If we're going to see a sixth player, it will be someone who can get massive,
hard-to-threaten control over some major part of the web ecosystem. Data
access sounds like a winner to me, especially if net neutrality crumbles.

------
amyjess
> In fact, I’d be amazed if there weren’t plenty of startups whose main goal
> is to be purchased by the Gang.

This happens whenever an industry has a dominant player with deep pockets. For
example, back when telecom was a much healthier industry, the main reason why
anyone would start a telecom startup was to get acquired by Cisco.

------
swframe2
Very large companies are keeping a lot of money overseas. It seems be very
inefficient if their saving are not used in investments that are closely
connected to consumer financial benefits.

Should society be concerned with the flow of money out of the local economy?
Isn't it a idea (for the companies) to move hundreds of billion dollars out of
the economy their customers need to make a living?

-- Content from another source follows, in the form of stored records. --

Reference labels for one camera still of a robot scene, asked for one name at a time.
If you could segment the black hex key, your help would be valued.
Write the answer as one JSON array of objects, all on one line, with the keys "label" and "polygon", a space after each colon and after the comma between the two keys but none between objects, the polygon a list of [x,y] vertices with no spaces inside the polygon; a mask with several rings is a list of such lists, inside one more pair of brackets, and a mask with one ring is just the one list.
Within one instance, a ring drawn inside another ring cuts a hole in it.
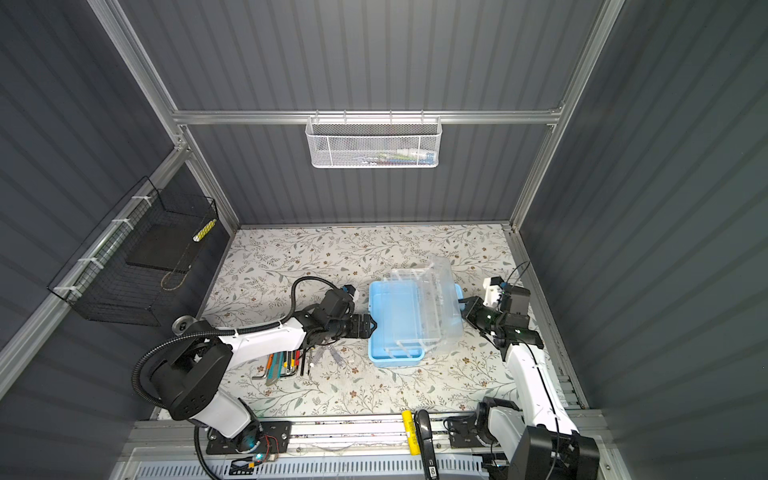
[{"label": "black hex key", "polygon": [[304,376],[304,373],[305,373],[305,367],[307,365],[307,353],[308,353],[308,350],[305,349],[302,351],[302,354],[301,354],[300,371],[299,371],[300,376]]}]

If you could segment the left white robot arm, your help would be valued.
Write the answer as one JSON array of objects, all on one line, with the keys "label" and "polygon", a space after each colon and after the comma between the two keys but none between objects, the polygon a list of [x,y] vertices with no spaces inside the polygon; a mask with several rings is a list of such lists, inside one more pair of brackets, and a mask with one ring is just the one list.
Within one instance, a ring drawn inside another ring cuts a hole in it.
[{"label": "left white robot arm", "polygon": [[302,276],[290,289],[288,313],[245,328],[216,328],[197,321],[184,333],[143,354],[131,385],[145,401],[175,420],[208,427],[252,448],[261,436],[257,416],[221,387],[225,374],[272,354],[304,353],[340,339],[368,339],[378,329],[369,314],[355,311],[356,289]]}]

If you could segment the light blue toolbox base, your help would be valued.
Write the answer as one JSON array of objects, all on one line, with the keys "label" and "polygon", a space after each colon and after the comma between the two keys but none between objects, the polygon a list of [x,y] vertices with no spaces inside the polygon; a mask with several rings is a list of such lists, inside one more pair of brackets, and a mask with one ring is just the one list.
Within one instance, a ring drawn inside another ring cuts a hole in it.
[{"label": "light blue toolbox base", "polygon": [[422,307],[419,282],[376,281],[369,289],[369,313],[376,329],[368,341],[368,357],[377,368],[412,367],[428,355],[450,353],[463,336],[461,315],[449,321],[448,336],[427,335],[429,309]]}]

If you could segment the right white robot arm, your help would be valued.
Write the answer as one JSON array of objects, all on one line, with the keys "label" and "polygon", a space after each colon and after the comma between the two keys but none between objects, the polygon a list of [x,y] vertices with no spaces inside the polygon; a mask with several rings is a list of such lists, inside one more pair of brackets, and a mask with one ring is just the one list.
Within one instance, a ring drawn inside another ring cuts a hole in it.
[{"label": "right white robot arm", "polygon": [[453,448],[487,446],[504,454],[492,479],[595,479],[600,452],[560,402],[546,368],[540,334],[529,327],[530,291],[500,276],[485,295],[459,301],[462,318],[498,350],[516,385],[516,400],[486,396],[473,414],[443,420]]}]

I wonder if these companies should offer low interests loans to people to buy
their products in much the same way that China buys US treasury bonds.

Maybe there should be limits to how much a company should be allowed to save
and it should return the rest to investors.

------
hd4
The way I deal with it is not to put all my eggs in one basket. For instance,
don't link your online accounts to one email, have one separate email address
just for those. And try to use a different email provider to the company who
makes your mobile OS. And just don't use proprietary OSs where possible, go
with Linux or BSD. In fact these days I'd recommend BSD if you really want to
avoid too much bad data-gathering practice (even though I still use Linux
myself out of habit), just because BSD still has a relatively unsullied rep.

------
diego_moita
As everything else on HN, this is a very American-centric perception. There
are a lot of other companies that are not "big whales in the see but are
crocodiles on the Yang-Tse", as Jack Ma once said.

China is the most obvious example (Alibaba, Taobao, Weibo) but there are also
some European and Indian companies worth paying attention. If Asian growth
takes a hold on this century and if Europe keeps getting freaked out about
American espionage then this "Gang of five" will face some tough competition.